Stored data entries:

########################################

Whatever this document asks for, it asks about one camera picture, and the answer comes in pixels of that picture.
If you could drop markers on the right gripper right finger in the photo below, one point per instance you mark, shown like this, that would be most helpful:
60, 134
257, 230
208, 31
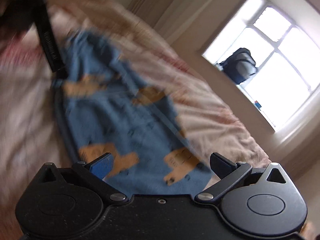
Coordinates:
221, 166

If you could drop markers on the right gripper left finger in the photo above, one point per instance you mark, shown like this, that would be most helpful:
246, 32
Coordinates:
102, 166

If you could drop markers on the blue patterned pants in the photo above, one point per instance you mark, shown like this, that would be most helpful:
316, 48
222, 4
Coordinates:
104, 106

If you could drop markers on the small blue object on sill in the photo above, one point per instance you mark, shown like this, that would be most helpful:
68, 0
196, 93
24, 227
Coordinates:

########################################

All that should be returned is the run of lines from the start of the entries above to the line bearing "If you could drop markers on the right gripper left", each exact, with pictures omitted.

Answer space:
Whatever this document asks for, it asks about one camera picture, and the answer comes in pixels of that picture.
If you could drop markers on the right gripper right finger in the photo below, one point per instance you mark, shown like this, that would be most helpful:
60, 134
257, 230
208, 31
Coordinates:
221, 166

If you could drop markers on the right gripper left finger in the photo above, one point per instance you mark, shown like this, that would be most helpful:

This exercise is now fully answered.